▸ Task to carry out
Locate the lines of the listing below that hold "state", then copy each of them.

▸ Dataset extract
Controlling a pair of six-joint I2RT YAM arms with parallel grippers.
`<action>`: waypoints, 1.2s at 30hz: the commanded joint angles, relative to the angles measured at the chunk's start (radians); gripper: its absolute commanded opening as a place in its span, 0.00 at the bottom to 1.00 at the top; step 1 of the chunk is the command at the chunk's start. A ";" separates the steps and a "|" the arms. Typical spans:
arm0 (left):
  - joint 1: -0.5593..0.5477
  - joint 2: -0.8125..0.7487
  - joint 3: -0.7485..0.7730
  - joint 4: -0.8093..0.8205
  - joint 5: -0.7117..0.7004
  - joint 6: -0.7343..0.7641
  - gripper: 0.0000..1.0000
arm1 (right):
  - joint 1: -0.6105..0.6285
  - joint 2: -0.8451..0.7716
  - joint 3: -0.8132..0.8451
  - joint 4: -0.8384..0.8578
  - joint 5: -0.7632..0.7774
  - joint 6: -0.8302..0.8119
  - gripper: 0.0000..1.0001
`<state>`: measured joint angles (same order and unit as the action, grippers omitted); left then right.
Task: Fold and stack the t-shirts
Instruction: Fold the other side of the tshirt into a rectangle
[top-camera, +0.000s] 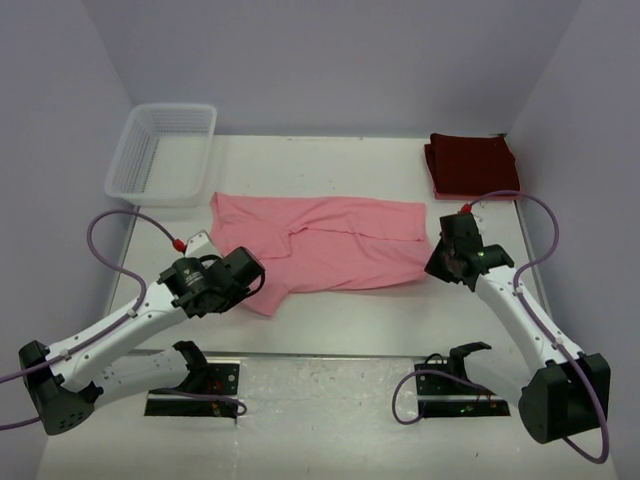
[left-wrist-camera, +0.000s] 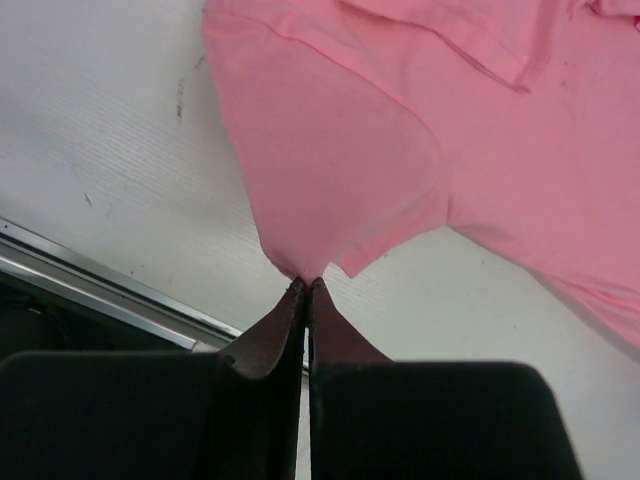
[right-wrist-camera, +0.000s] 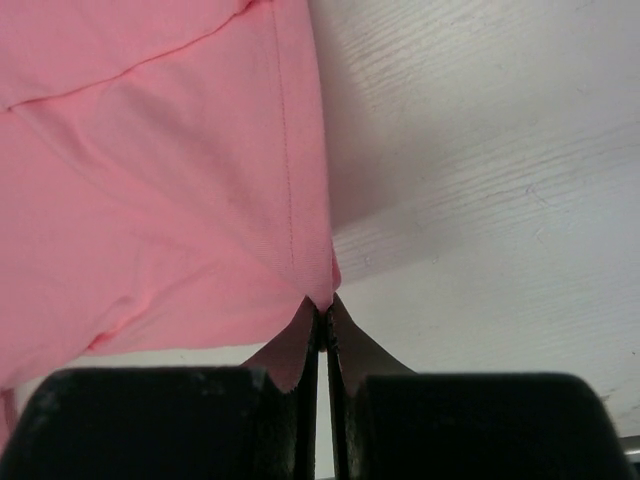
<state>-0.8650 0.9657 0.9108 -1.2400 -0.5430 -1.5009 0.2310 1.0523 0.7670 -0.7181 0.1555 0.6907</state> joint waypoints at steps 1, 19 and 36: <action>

▸ Response to the task
`<state>`: measured joint angles (same order and unit as the action, grippers omitted); left then right.
<state>-0.8650 0.9657 0.9108 -1.2400 -0.5430 -1.5009 0.2310 1.0523 0.7670 -0.7181 0.1555 0.6907</state> joint waypoints at steps 1, 19 and 36: <action>

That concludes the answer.